Images are truly binding. An image of a beach, reminds the pleasant sound of the waves and when I simply say the words, “sunshine, sandy beach and drink” you would imagine same image with sunshine and you sitting in it with a drink. Its all simply because human mind not just receives information through audio, video, text or touch, but it also somehow aligns these modalities to build a mental map of all the perceived data.
Though there is abundance of data on the web these days generated by humans, only some are naturally aligned with images or videos. For example, video and audio are naturally aligned on the web with which we can train just a image-audio model. But what about other modalities like audio and text? So can we come up with a way to bind many modalities together with Images? This is exactly what the ImageBind paper addresses. It shows that the emergence of alignment between modalities called the emergent alignment and the results are quite promising. Without further adieu, lets dive deeper into ImageBind.
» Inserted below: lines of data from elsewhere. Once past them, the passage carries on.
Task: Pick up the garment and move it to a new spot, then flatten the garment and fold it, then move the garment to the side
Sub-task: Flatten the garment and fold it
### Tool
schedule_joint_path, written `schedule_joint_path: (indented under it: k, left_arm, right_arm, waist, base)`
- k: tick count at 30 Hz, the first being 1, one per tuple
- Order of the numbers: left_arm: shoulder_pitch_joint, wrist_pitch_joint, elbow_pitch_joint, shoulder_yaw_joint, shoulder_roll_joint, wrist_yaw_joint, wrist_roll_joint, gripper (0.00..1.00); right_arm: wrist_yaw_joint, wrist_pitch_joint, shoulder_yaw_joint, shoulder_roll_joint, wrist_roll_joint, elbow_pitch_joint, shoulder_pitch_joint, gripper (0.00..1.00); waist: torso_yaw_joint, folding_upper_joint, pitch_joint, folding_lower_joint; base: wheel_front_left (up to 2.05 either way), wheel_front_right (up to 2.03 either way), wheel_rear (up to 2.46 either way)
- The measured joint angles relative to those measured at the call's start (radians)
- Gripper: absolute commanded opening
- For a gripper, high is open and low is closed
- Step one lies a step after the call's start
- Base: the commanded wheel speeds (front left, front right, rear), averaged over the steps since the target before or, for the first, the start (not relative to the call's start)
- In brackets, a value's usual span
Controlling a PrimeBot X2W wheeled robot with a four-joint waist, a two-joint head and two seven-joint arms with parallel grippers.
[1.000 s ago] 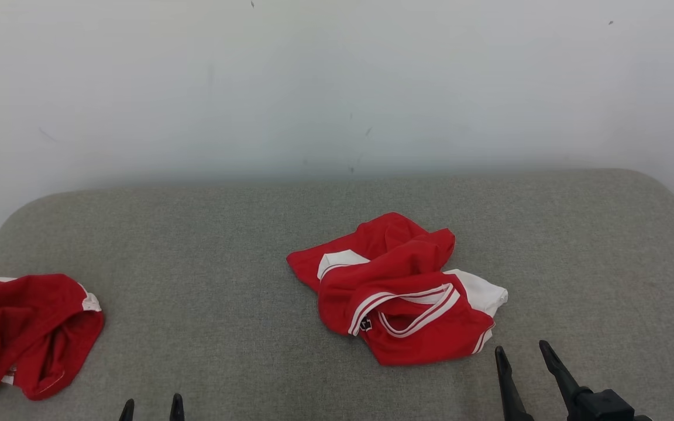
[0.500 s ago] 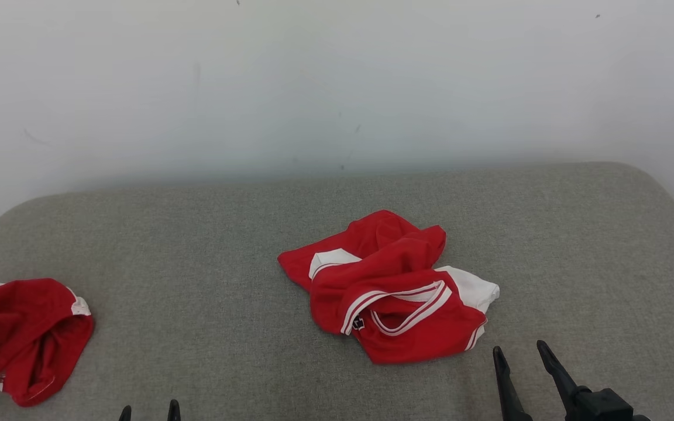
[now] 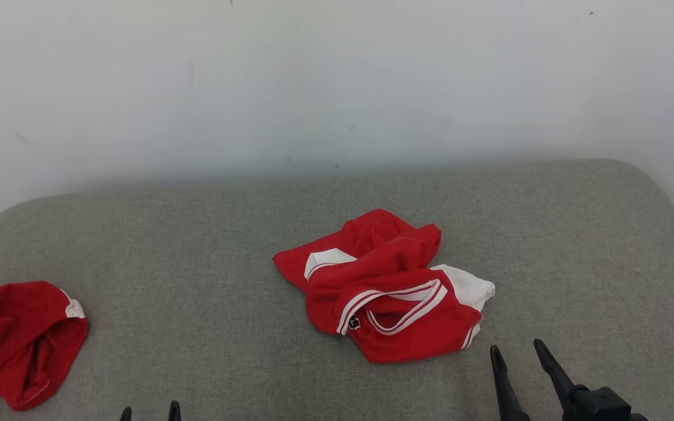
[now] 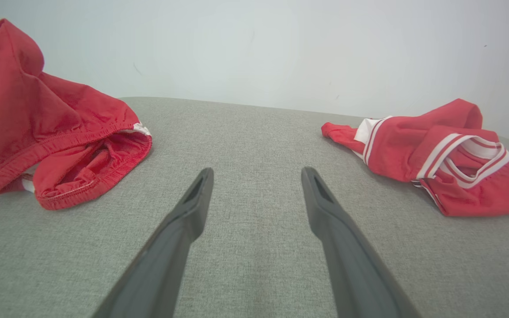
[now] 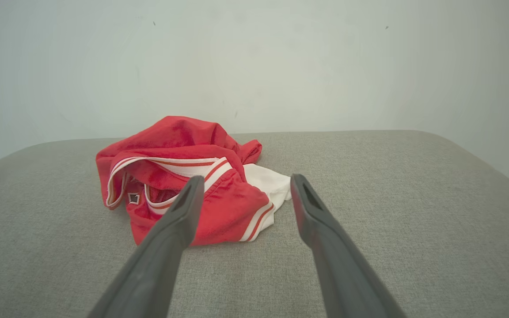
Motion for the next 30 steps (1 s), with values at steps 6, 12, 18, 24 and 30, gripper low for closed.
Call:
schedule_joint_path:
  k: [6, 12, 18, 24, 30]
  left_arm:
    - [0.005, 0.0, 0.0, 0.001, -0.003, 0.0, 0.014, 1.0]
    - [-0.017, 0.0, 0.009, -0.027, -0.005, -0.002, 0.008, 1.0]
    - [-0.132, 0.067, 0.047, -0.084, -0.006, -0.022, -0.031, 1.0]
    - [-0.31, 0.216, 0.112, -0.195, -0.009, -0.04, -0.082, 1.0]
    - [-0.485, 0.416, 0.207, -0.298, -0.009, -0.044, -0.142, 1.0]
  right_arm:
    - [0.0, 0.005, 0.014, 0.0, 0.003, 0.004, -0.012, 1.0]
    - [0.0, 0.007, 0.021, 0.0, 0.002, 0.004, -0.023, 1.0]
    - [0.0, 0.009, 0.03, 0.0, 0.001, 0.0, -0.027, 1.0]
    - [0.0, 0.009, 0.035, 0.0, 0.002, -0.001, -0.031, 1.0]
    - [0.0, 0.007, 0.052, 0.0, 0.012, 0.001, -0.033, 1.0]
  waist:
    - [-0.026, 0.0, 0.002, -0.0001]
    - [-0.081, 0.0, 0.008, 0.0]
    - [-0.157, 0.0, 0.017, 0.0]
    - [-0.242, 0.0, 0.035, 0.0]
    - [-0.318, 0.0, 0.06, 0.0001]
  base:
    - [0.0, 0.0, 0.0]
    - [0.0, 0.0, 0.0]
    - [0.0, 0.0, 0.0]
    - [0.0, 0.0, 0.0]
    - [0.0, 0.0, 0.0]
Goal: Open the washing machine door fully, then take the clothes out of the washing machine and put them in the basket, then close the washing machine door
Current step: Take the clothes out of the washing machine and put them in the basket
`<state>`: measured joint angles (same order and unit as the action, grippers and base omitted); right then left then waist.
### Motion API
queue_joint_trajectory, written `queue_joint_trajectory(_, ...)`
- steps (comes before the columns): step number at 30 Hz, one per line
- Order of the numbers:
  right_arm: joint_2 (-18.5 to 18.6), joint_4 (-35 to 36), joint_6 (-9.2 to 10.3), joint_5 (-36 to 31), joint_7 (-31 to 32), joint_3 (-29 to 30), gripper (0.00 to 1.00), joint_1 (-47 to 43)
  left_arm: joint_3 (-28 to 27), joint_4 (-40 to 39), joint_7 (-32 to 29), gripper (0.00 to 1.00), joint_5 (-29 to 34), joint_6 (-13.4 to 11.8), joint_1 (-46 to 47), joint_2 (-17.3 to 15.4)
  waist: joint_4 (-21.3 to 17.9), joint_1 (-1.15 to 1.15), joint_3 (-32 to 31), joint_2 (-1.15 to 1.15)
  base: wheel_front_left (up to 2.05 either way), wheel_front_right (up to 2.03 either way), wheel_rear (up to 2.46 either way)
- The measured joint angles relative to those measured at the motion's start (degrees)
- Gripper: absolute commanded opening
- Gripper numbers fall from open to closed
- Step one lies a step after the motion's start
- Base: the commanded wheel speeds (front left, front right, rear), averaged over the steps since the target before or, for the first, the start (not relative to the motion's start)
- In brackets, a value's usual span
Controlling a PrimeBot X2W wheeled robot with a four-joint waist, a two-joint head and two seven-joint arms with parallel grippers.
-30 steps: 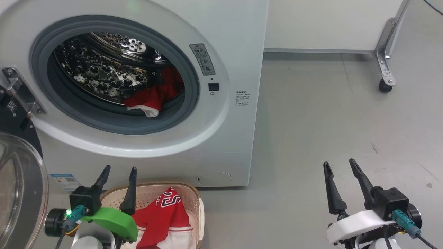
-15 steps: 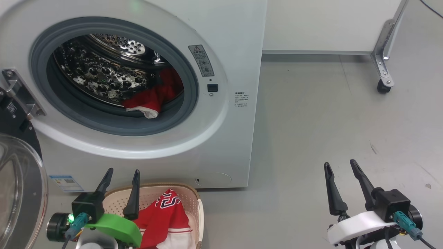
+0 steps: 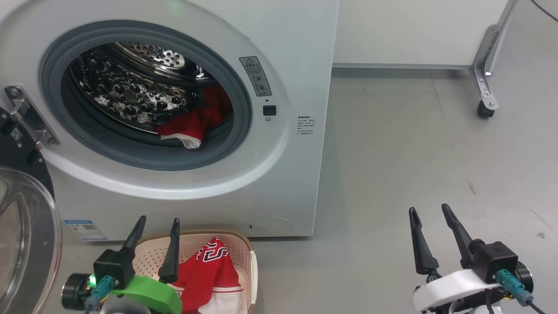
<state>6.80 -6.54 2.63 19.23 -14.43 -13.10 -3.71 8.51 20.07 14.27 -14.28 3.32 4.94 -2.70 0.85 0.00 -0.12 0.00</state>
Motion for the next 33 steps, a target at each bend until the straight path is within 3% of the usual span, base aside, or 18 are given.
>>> queue_joint_trajectory(33, 0.00, 0.65, -0.03, -0.01, 0.00, 0.07, 1.00, -0.36, 1.13, -2.63, 0.00, 1.00, 0.00, -1.03, -2.13, 0.02, -0.31, 0.00, 0.35, 0.00, 0.00, 0.00, 0.00)
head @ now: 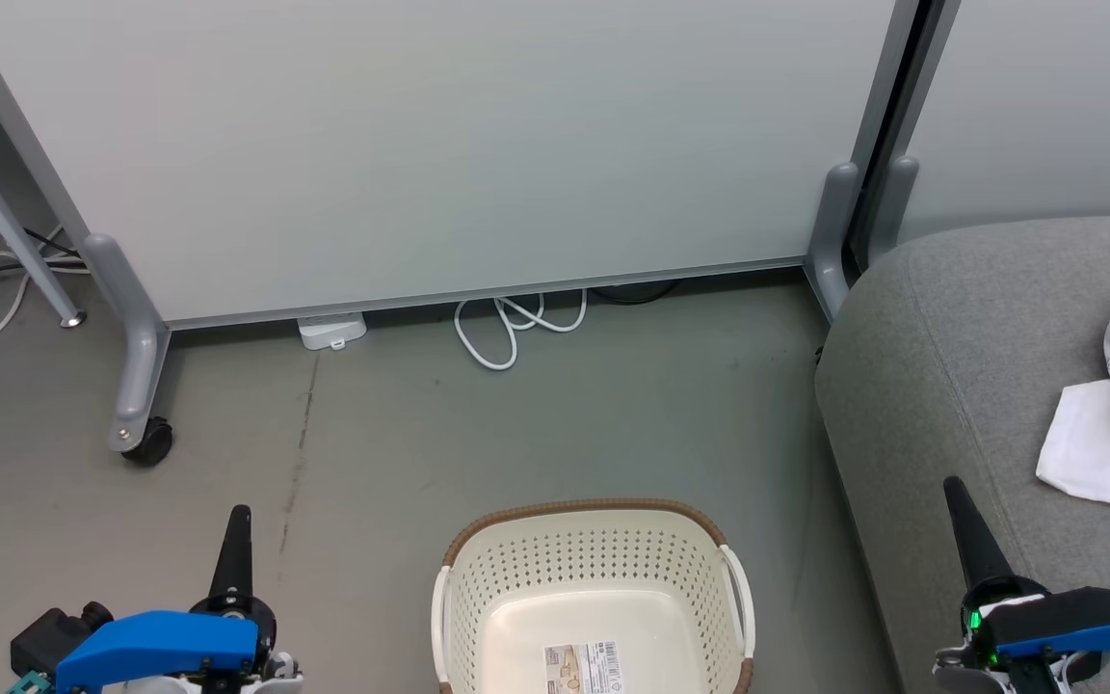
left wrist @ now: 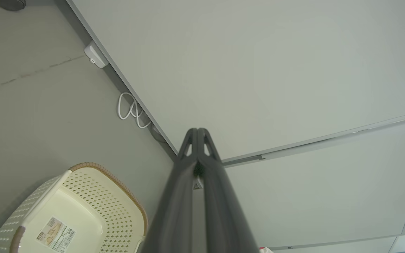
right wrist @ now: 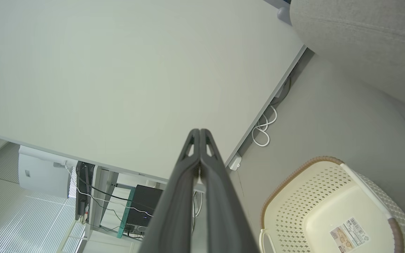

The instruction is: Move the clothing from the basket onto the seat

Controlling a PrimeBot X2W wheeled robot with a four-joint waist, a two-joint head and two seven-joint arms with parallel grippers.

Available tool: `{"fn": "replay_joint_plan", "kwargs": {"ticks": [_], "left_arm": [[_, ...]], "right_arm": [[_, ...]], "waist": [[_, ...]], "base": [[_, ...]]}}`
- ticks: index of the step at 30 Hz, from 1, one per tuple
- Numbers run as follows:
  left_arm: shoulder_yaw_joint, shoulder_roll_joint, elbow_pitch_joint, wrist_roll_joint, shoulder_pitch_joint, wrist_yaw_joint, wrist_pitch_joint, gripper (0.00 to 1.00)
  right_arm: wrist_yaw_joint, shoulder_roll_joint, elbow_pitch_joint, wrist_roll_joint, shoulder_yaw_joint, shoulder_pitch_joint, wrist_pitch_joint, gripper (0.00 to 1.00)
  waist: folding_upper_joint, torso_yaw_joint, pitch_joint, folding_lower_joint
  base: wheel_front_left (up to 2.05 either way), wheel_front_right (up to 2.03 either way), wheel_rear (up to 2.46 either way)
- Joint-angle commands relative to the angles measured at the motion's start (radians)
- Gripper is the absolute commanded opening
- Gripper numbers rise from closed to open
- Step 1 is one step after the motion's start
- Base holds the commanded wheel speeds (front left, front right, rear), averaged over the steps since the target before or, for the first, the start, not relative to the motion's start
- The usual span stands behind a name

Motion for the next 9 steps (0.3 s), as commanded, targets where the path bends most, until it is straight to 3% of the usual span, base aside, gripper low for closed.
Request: {"fn": "replay_joint_plan", "kwargs": {"ticks": [1, 9], "left_arm": [[0.012, 0.002, -0.015, -0.025, -0.03, -0.001, 0.008, 0.0], [0.026, -0.001, -0.024, -0.089, -0.035, -0.001, 0.029, 0.0]], "right_arm": [[0.001, -0.009, -0.007, 0.033, -0.003, -0.024, 0.006, 0.0], [0.001, -0.01, -0.004, 0.105, -0.004, -0.034, 0.015, 0.0]], "waist": [[0.0, -0.001, 0.0, 0.0], [0.0, -0.006, 0.001, 0.0]], "base": [[0.0, 0.0, 0.0], [0.0, 0.0, 0.0]]}}
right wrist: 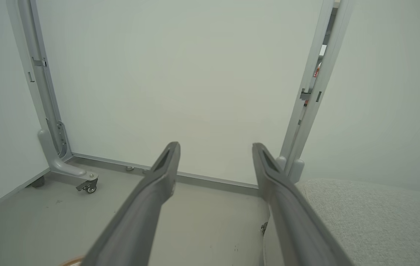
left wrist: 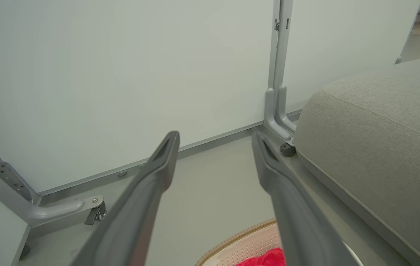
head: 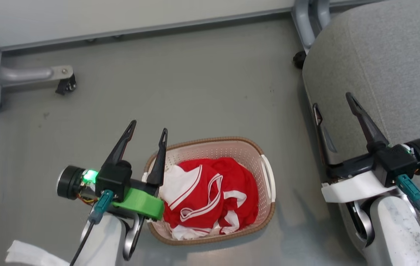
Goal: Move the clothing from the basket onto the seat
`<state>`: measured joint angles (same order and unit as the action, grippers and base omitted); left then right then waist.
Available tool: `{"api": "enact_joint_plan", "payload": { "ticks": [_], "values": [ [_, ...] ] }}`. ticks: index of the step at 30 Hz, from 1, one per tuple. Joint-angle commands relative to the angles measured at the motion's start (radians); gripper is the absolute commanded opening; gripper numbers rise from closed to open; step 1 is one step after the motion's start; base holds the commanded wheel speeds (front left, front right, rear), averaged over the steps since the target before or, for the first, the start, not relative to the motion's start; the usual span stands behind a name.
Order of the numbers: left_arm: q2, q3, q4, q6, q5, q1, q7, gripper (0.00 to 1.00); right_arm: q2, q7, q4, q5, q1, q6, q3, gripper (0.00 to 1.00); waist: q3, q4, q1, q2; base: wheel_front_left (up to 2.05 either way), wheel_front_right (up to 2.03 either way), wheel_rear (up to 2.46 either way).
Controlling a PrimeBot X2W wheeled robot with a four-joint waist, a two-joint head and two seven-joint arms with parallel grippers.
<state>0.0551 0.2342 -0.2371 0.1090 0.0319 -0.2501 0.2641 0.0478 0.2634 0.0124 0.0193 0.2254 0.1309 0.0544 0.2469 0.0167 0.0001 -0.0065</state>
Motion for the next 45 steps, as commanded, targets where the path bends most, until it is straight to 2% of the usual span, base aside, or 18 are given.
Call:
{"api": "enact_joint_plan", "payload": {
  "ticks": [1, 7, 12, 18, 25, 39, 45],
  "values": [
    [0.005, 0.01, -0.022, 0.007, -0.01, -0.047, 0.0, 1.0, 0.004, 0.002, 0.009, 0.011, 0.032, 0.0, -0.003, 1.0, 0.159, 0.002, -0.0001, 0.0065, 0.0, 0.0, 0.0],
    [0.019, 0.089, -0.134, 0.02, -0.021, -0.183, 0.0, 1.0, 0.009, 0.002, 0.029, 0.026, 0.096, 0.0, -0.015, 1.0, 0.299, -0.003, -0.0001, 0.0065, 0.0, 0.0, 0.0],
    [0.054, 0.174, -0.221, 0.021, -0.066, -0.295, 0.001, 1.0, 0.008, 0.002, 0.045, 0.025, 0.142, 0.0, -0.028, 1.0, 0.394, -0.02, -0.0001, 0.0065, 0.0, 0.0, 0.0],
    [0.063, 0.203, -0.315, 0.022, -0.061, -0.399, 0.001, 1.0, 0.005, 0.002, 0.073, 0.004, 0.188, -0.001, -0.046, 1.0, 0.5, -0.047, -0.0001, 0.0065, 0.0, 0.0, 0.0],
    [0.065, 0.303, -0.463, 0.022, -0.06, -0.514, 0.001, 1.0, 0.004, 0.002, 0.12, -0.032, 0.234, -0.001, -0.043, 1.0, 0.618, -0.086, -0.0001, 0.0065, 0.0, 0.0, 0.0],
    [0.053, 0.44, -0.74, 0.022, -0.013, -0.678, 0.001, 1.0, 0.003, 0.002, 0.221, -0.057, 0.31, -0.001, 0.007, 1.0, 0.745, -0.147, -0.0001, 0.0065, 0.0, 0.0, 0.0],
    [0.041, 0.46, -0.875, 0.008, -0.016, -0.737, -0.007, 1.0, 0.003, 0.002, 0.251, -0.065, 0.315, -0.001, 0.018, 1.0, 0.776, -0.158, -0.0001, 0.0065, 0.0, 0.0, 0.0]
  ]
}}
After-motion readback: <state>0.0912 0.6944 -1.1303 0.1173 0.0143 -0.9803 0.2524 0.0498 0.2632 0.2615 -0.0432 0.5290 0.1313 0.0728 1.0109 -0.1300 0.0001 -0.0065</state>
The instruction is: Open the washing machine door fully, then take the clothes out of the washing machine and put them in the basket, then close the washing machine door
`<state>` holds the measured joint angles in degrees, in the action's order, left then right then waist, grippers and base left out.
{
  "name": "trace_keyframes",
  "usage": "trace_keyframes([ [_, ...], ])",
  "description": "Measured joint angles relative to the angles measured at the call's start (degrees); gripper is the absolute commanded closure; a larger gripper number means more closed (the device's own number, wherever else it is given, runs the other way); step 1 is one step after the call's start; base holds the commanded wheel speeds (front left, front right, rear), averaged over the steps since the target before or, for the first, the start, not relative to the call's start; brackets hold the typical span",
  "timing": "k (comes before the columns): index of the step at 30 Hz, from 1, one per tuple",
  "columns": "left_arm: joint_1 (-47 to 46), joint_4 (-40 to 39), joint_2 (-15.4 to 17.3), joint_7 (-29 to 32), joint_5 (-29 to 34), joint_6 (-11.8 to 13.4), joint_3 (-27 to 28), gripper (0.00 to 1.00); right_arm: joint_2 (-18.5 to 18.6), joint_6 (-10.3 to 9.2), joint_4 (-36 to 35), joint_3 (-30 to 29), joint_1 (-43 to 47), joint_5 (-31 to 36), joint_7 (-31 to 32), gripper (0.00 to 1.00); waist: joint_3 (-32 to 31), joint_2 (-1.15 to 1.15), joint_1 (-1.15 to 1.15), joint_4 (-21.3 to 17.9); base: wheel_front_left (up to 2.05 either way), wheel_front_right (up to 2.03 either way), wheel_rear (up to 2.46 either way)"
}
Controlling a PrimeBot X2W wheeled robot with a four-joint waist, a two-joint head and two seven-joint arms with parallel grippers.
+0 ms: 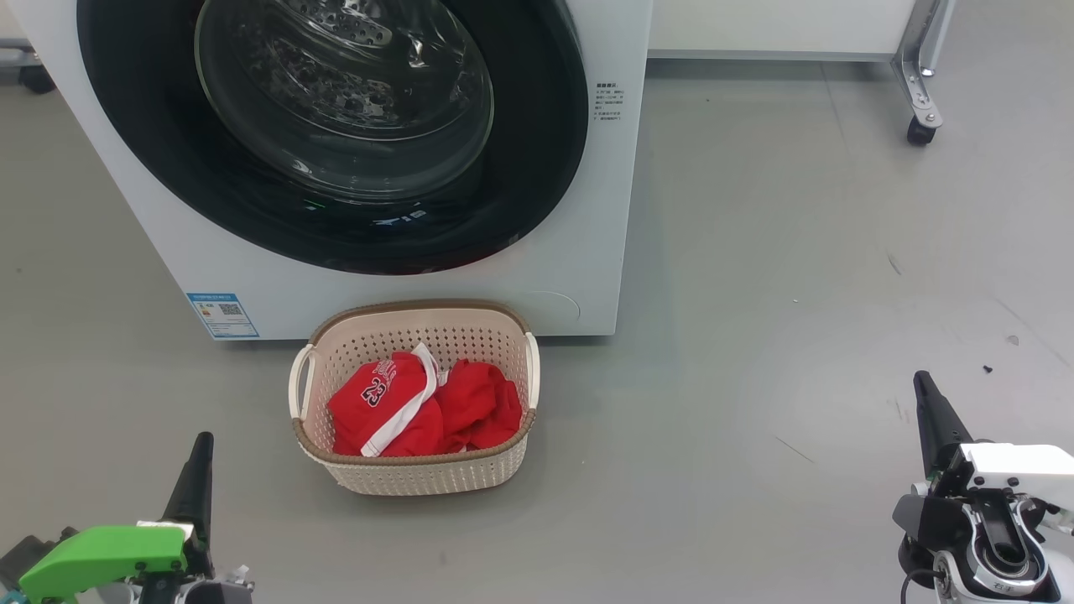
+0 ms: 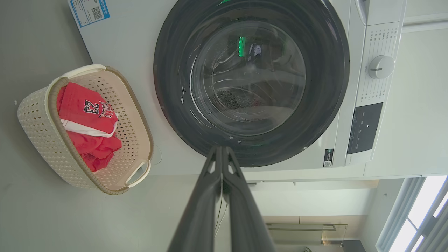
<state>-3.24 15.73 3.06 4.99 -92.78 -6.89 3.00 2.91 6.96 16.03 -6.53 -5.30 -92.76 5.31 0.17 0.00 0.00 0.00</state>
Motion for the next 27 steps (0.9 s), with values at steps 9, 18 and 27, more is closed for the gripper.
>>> trace_keyframes([
  [9, -0.01, 0.0, 0.0, 0.0, 0.0, 0.0, 0.02, 1.0, 0.0, 0.0, -0.01, -0.01, 0.0, 0.0, 0.0, 1.0, 0.0, 0.0, 0.0, 0.0, 0.0, 0.0, 0.0],
  [18, -0.01, 0.0, 0.0, 0.0, 0.0, 0.0, 0.04, 1.0, 0.0, 0.0, -0.01, -0.03, 0.0, 0.0, 0.0, 1.0, 0.0, 0.0, 0.0, 0.0, 0.0, 0.0, 0.0],
  [27, -0.01, 0.0, 0.0, 0.0, 0.0, 0.0, 0.08, 1.0, -0.01, 0.0, -0.02, -0.04, 0.0, 0.0, 0.0, 1.0, 0.0, 0.0, 0.0, 0.0, 0.0, 0.0, 0.0],
])
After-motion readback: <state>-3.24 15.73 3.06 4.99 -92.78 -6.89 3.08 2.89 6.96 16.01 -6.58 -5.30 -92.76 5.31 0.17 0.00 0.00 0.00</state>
CLIP and Motivation for ImageBind
The idea of linking or connecting modalities at scale using web scale data was first established in the CLIP which stands for Contrastive Language Image Pre-training. CLIP takes text prompts and images as input and connects them semantically. It does this at web scale by training on 200 million image-text pair dataset called WebImageText which were fully gathered from the web without any manual labelling.
CLIP introduced contrastive learning which is to distinguish between positive pairing of the image and text versus negative pairing of image and text combinations (see figure above). This simple switch to contrastive objective made CLIP much more efficient compared to using a predictive objective of standard classifiers. The loss used was called the InfoNCE loss which maximises the similarity between correct pairs and minimises the similarity between incorrect pairs.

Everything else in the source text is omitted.